● REQUIRED ACTION: Write out the whole listing word for word.
──────────
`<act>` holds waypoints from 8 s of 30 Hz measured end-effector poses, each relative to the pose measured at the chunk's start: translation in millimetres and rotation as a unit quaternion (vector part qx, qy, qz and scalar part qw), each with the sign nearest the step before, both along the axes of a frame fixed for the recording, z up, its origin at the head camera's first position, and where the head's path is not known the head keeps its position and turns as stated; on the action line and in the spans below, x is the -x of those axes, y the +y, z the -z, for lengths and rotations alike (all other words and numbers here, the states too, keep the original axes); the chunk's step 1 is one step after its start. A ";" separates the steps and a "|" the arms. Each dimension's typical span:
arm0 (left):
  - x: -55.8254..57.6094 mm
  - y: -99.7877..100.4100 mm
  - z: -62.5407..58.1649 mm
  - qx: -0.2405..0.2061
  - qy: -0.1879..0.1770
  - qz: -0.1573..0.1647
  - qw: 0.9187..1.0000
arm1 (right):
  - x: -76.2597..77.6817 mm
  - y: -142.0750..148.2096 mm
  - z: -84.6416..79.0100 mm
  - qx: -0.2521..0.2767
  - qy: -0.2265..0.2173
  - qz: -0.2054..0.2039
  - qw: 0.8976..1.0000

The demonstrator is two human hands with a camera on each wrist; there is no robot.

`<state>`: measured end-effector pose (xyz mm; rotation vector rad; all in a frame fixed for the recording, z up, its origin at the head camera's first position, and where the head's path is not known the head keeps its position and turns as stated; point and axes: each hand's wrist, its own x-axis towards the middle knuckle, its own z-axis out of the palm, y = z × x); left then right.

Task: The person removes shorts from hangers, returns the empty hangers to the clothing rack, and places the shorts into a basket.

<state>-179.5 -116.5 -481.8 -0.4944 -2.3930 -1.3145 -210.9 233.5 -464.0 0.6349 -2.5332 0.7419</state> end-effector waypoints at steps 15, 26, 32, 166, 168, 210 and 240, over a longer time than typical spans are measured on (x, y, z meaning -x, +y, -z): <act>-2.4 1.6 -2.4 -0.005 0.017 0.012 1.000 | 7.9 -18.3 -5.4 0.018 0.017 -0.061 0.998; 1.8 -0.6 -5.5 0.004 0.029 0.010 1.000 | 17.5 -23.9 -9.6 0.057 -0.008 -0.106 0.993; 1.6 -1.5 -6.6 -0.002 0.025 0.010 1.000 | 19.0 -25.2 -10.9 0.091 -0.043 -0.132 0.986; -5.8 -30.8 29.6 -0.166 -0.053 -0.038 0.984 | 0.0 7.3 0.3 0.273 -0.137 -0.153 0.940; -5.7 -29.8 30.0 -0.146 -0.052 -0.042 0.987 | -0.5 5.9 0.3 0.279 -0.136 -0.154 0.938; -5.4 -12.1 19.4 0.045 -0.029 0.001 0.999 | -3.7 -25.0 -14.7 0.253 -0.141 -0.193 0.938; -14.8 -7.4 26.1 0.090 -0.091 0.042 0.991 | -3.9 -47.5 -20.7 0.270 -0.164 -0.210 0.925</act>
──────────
● RESPONSE BOX:
`<act>` holds waypoints from 8 s of 30 Hz measured end-effector poses, each relative to the pose measured at the chunk's start: translation in millimetres and rotation as a unit quaternion (vector part qx, qy, qz and scalar part qw), each with the sign nearest the step before, both along the axes of a frame fixed for the recording, z up, its origin at the head camera's first position, and where the head's path is not known the head keeps its position and turns as stated; on the action line and in the spans below, x is the -x of those axes, y the +y, z the -z, for lengths and rotations alike (all other words and numbers here, the states too, keep the original axes); the chunk's step 1 is one step after its start. A ";" separates the steps and a "|" the arms. Each dimension's typical span:
arm0 (left):
  - x: -55.8254..57.6094 mm
  - y: -99.7877..100.4100 mm
  - z: -62.5407..58.1649 mm
  - qx: -0.2405..0.2061
  - qy: -0.1879..0.1770
  - qz: -0.1573..0.1647
  - qw: 0.9187..1.0000
arm1 (right):
  - x: -76.2597..77.6817 mm
  - y: -142.0750..148.2096 mm
  - z: -84.6416..79.0100 mm
  - qx: -0.2521..0.2767
  - qy: -0.2265..0.2173
  - qz: -0.2054..0.2039
  - qw: 0.8976..1.0000

The demonstrator is two human hands with a camera on each wrist; there is no robot.

`<state>`: measured end-effector pose (xyz mm; rotation vector rad; all in a frame fixed for the recording, z up, its origin at the head camera's first position, and where the head's path is not known the head keeps its position and turns as stated; point and axes: each hand's wrist, its own x-axis towards the middle knuckle, its own z-axis out of the palm, y = z × x); left then right.

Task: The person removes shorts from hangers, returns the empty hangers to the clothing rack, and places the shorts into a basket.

<state>-179.5 -116.5 -481.8 -0.4944 -2.3930 -1.3145 -210.9 233.5 -464.0 0.6349 -2.5332 0.7419</state> end-effector waypoints at steps 15, 26, 32, 166, 168, 210 and 240, over a longer time than typical spans are measured on (x, y, z meaning -x, +y, -z): <act>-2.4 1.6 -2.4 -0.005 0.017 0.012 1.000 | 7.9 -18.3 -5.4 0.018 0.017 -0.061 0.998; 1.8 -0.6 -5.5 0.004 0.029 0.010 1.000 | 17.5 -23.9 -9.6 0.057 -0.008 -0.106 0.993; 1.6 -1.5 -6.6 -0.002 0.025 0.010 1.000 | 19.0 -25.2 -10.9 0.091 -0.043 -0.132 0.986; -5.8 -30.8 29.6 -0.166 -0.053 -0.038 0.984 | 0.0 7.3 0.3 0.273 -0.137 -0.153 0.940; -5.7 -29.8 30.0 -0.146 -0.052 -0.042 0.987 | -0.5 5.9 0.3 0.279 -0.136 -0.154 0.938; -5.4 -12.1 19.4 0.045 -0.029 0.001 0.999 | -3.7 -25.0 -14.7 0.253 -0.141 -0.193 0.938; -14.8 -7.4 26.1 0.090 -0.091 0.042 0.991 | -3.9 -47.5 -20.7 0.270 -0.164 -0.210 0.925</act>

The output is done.